The Commission on the Status of People with Disabilities recommended the introduction of a cost of disability payment in its report to government in 1996. That recommendation (no.53) was rejected in the government’s 1999 progress report on the implementation of the Commission’s Report. Following extensive lobbying, and mention of such a payment in the Programme for Prosperity and Fairness, discussion on a cost of disability payment was revived again. A working group on the feasibility of a cost of disability payment was formed in 2000, chaired by the Department of Health and Children. The Forum of People with Disabilities commissioned a study on how a cost of disability payment could be introduced in Ireland. Ralaheen Ltd completed that study in June 2001 and it was submitted to the Department of Health and Children working group. The working group agreed to commission its own research on the subject and asked the National Disability Authority to assist in organising such a study. Discussion, from the point of view of the public, is at a standstill.

So what are extra, unavoidable and recurring costs which might be addressed by a cost of disability payment? People with disabilities face a range of additional costs in everyday life which are not provided for by free services or by tax allowances—for example, extra heating, taxis where there is no accessible public transport, purchase and repair of assistive devices and equipment, purchase of quality nappies, home help and personal assistance, computerised learning equipment, Braille notes and the services of sign language interpreters, special shoes or clothing. While individual circumstances vary, what all these costs have in common is that they are extra, recur all the time and are essential for participation in everyday life in society.

What is special about a costs of disability payment is that all persons with a disability could be eligible to apply whether they worked or not, whether they lived in residential care or not, whether they claimed disability payments or not. A costs of disability payment is a top-up payment, in addition to existing welfare payments, income, salary or allowance. Given the European single market, such a payment should have a portable dimension so that Irish claimants could travel with their payment.

The amount of the cost of a payment should be based on the severity of impediments to be overcome for participation in everyday life. A person with an intellectual disability might have extra recurring costs, essential in their everyday life, which would increase with age. An individual moving from residential to semi-independent living might encounter additional and essential costs to live in an apartment. An individual returning to work after an occupational injury might have additional costs, for a limited period. The key issues are what is essential, what is recurring and what is additional. These are the three features of the payment, which distinguish the costs of disability from other payments.

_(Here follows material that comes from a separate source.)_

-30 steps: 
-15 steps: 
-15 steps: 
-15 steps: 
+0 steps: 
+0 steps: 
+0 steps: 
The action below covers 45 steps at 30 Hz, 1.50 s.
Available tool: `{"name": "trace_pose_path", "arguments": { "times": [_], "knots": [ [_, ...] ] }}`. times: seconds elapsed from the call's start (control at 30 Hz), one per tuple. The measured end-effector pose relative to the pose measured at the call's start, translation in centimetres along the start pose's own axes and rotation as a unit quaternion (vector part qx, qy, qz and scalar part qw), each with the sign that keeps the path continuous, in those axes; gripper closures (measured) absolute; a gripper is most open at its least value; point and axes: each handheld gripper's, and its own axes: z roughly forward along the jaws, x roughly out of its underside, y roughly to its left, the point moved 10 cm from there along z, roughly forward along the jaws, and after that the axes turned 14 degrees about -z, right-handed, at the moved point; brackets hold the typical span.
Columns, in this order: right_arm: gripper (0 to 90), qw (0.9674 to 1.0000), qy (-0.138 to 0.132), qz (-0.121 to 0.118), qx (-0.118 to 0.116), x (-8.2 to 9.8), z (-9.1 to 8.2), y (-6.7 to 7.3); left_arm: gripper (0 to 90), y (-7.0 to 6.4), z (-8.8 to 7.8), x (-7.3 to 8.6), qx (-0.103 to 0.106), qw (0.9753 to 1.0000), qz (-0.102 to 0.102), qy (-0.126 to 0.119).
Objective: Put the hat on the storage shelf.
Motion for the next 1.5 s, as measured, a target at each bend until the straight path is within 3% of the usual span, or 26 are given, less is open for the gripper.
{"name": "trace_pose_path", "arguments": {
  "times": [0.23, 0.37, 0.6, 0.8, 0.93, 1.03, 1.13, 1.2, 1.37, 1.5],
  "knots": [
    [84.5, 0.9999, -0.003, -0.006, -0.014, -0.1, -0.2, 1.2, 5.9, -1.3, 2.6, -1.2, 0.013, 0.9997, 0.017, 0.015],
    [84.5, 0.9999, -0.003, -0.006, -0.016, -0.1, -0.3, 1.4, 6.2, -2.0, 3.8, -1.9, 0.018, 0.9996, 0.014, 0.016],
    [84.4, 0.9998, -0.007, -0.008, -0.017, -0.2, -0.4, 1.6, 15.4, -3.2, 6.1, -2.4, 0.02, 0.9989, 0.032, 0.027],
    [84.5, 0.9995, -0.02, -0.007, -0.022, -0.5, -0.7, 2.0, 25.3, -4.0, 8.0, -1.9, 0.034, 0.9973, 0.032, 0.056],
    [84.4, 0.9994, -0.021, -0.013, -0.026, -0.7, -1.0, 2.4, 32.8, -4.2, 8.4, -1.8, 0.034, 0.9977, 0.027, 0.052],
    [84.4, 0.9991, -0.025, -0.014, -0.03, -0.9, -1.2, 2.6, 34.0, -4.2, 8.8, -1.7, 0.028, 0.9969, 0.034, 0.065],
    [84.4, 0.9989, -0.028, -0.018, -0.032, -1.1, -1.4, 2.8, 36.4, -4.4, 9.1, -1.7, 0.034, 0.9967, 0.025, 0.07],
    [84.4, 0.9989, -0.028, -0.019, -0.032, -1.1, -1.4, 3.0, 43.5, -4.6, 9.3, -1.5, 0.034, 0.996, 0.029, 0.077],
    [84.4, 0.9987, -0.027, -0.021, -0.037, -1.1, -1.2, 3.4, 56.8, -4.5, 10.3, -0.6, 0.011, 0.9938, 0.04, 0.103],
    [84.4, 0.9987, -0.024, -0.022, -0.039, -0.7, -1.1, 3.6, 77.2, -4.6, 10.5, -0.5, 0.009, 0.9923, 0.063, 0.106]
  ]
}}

To ease administration of such a payment, the model of ‘self-assessment’, already widely used by the Revenue Commissioners, could be followed. The claim for a costs of disability payment could be completed by an individual, carer, parent, advocate, intermediary advisor or professional. Systems of detecting abuse, fraud or irregularity have already been established within the tax and social welfare systems. The Central Statistics Office and Census 2001 will soon provide information about the percentage of the Irish population experiencing some limitations in their everyday life.

The ideal social partner to a costs of disability payment is a system of disability tax credits for workers with disabilities, who at present pay taxes while absorbing their own additional and recurring costs through earned income. In such a scenario, individuals would opt either for a costs of disability payment or a disability tax credit.

A costs of disability payment is not a health or medical payment. It is one of the methods of equalising opportunities between individuals with, and individuals without, disabilities to participate and enjoy to the maximum their potential. The 1970 Health Act provides a legal basis for this type of payment. Before he left office, President Bill Clinton signed into law The US Ticket to Work and Work Incentive Improvement Act (1999) which is a recognition of the additional health costs of working Americans with disabilities. The UK has integrated some costs of disability into their welfare and tax systems. It is not a choice between Boston and Berlin—Europe and the USA are recognising the monetary costs of equalisation of opportunities. For Ireland, it is a question of when?